**Problem details**
Pick out and copy every line below that has the word "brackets".

[Opening Data for this task section]

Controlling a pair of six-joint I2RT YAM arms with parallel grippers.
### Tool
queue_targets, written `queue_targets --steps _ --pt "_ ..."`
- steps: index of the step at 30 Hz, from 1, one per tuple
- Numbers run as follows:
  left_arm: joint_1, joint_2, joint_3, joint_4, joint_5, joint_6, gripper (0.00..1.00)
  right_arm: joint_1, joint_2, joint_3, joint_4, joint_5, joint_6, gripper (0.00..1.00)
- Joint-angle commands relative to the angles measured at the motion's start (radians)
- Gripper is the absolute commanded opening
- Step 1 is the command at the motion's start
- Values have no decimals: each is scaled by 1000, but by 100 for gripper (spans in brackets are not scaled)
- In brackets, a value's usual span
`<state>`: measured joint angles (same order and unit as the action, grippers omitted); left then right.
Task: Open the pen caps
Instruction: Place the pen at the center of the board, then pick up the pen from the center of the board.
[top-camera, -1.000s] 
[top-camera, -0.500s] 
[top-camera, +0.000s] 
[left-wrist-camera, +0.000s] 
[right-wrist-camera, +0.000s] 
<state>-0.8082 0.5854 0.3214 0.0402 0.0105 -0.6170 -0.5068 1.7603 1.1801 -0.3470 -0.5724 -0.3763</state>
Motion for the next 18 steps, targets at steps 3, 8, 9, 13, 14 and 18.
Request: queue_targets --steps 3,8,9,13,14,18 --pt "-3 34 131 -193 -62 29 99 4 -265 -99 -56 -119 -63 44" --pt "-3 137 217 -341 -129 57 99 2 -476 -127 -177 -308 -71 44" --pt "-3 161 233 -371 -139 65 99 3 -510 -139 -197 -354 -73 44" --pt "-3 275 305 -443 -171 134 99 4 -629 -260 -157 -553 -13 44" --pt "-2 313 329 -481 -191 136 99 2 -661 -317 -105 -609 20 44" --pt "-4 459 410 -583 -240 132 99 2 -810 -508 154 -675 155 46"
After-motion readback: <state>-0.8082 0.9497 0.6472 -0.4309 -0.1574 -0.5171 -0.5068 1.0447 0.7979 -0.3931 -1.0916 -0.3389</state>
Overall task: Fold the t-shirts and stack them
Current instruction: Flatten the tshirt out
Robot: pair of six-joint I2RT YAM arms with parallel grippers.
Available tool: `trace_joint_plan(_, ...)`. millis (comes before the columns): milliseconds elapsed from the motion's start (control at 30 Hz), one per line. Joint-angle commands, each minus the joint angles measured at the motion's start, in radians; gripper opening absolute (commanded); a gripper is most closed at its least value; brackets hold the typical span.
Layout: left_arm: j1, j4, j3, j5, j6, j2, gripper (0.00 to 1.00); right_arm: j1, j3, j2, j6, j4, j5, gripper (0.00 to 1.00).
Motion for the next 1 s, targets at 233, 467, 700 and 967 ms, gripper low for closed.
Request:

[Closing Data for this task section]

**Written answer**
- Values have no decimals: each is scaled by 1000, but by 100 for gripper (spans in brackets are not scaled)
- In brackets, a value's usual span
Available tool: `trace_joint_plan(_, ...)`. millis (comes before the columns): milliseconds elapsed from the motion's start (control at 30 Hz), one per line. Joint-angle commands, each minus the joint angles measured at the motion's start, in radians; gripper opening absolute (commanded); a gripper is most closed at its least value; brackets hold the typical span.

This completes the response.